После короткой толкотни, замешательства и возгласов «Я, я хочу!» к командиру протолкнулось через толпу десятка три дехкан в обагрённой кровью одежде.
— Кузьма! Отдайте им коней, винтовки, сабли.
Раздача оружия заняла немного времени.
Тогда Гриневич заговорил снова:
— Позор басмачам! Разве они воины? Только трусы бывают насильниками и убийцами. Это идёт от низких сердцем и душой. Кровавые псы! Что они сделали с вами, с вашим селением. Довольно вам терпеть зубы на своём теле. От имени народа я даю вам оружие, коней, патроны. Вы теперь отряд добровольной милиции. Если басмачи придут сюда, стреляйте в них, дайте им отпор, не подставляйте же шею под нож. Держитесь крепко! Завтра, послезавтра я обещаю привести сюда Красную Армию, и тогда басмачи не посмеют больше и носа показать. А сейчас...

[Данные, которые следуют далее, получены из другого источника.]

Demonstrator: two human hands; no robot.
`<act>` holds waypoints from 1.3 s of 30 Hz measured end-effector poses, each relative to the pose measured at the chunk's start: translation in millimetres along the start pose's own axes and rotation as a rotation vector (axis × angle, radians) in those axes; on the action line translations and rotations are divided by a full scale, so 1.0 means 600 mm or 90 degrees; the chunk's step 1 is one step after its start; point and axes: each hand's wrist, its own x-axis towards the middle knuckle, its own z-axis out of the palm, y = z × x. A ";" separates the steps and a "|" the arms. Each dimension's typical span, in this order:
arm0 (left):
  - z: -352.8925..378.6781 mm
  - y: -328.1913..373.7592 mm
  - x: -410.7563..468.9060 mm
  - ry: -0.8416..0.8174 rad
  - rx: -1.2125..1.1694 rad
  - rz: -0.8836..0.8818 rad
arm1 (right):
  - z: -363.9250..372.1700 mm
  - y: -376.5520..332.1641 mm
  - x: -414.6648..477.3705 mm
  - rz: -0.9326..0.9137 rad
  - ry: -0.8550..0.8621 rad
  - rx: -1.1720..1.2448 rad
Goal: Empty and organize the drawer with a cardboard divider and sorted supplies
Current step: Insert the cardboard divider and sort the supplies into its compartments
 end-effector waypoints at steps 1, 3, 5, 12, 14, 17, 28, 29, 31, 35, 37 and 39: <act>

Только теперь Гриневич вспомнил о Шукуре-батраке. Его нигде не оказалось.
— Испугался бедняга, — сделал вывод Кузьма.
С вызвавшимся добровольцем-проводником они, не мешкая ни минуты, ускакали к переправе. Гриневич не счёл возможным остаться, выпить чаю, поесть, хотя дехкане очень просили его.
Откуда он мог знать, что передовые части Красной Армии, переправившись южнее Нурека через Вахш, появяться в кишлаке не завтра и не послезавтра, а к ночи.
Басмачи банды Касымбека, засевшие у сожжённого моста Пуль-и-Сангин, услышали далёкую стрельбу на Конгуртской дороге у себя в тылу. Они явно различили треск пулемета Гриневича. Они снялись со своих позиций и бросились через горы, кстати, по той же тропинке, по которой прошёл несколько часов назад Гриневич и, опасаясь окружения, ушли в обход кишлака, в сторону, Бальджуанской степи. Они и понятия не имели, что случилось. Те же бандиты, которые входили в состав карательного отряда, грабившего кишлак, могли, опомнившись, только рассказать, что, в то время как они расправлялись с непокорными дехканами, на них откуда ни возьмись нагрянул полк красных аскеров с сотней пулеметов, и после жаркого боя им, проявившим геройство, пришлось отступить, понеся потери.
Однако тайное всегда становится явным. Когда Энвербей узнал, что случилось на самом деле, он приказал повесить дюжину эликбашей в назидание другим и ради укрепления дисциплины среди исламского воинства.
Гриневич отрицал, что он ходил в атаку на банду в двести сабель один с коноводом.